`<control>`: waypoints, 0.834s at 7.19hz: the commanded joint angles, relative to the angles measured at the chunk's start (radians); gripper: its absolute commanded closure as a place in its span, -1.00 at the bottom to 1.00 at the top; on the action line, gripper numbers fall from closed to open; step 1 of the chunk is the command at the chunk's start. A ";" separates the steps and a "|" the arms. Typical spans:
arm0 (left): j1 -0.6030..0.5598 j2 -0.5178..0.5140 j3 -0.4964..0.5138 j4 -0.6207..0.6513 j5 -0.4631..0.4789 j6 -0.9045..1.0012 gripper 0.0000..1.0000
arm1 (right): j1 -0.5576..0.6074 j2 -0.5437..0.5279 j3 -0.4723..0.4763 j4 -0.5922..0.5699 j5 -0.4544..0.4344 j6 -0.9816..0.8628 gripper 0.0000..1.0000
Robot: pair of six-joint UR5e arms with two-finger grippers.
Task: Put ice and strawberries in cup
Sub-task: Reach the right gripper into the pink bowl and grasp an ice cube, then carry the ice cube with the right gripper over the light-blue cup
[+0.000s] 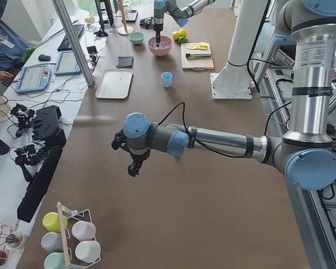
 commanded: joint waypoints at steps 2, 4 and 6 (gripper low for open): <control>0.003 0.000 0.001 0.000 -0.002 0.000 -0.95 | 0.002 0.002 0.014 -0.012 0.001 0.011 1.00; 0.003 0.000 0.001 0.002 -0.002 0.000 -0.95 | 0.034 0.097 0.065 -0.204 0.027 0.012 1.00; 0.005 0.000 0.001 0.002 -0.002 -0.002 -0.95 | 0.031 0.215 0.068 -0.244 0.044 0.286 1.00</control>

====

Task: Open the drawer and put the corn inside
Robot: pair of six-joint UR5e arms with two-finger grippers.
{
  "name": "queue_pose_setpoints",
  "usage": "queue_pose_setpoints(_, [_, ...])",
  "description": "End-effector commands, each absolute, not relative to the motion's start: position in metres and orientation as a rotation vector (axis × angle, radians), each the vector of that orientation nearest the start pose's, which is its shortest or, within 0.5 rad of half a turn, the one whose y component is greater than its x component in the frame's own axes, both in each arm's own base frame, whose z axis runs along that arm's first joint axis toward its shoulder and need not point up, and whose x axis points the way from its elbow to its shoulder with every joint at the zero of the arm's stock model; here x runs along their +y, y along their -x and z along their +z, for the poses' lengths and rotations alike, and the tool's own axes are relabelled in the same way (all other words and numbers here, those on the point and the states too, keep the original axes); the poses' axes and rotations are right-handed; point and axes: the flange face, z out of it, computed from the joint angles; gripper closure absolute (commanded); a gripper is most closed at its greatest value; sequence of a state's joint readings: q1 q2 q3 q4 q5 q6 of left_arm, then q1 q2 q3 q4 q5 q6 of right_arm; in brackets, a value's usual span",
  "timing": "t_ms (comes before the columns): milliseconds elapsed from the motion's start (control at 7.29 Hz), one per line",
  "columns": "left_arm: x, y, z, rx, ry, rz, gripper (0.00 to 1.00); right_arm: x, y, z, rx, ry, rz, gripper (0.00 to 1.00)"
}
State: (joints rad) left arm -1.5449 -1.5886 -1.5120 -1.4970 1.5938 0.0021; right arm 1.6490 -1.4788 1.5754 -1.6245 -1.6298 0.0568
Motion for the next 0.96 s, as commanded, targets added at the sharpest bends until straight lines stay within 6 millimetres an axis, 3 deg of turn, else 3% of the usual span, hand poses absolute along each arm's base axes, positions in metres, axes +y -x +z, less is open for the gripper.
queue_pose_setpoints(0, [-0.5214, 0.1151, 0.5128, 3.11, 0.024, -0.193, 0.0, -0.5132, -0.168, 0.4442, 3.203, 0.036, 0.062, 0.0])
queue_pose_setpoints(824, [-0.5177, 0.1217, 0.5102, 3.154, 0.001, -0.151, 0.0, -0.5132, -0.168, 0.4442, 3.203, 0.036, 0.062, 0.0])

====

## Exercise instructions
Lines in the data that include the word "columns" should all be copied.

## Result below
  "timing": "t_ms (comes before the columns): milliseconds elapsed from the motion's start (control at 7.29 Hz), one per line",
  "columns": "left_arm: x, y, z, rx, ry, rz, gripper (0.00 to 1.00); right_arm: x, y, z, rx, ry, rz, gripper (0.00 to 1.00)"

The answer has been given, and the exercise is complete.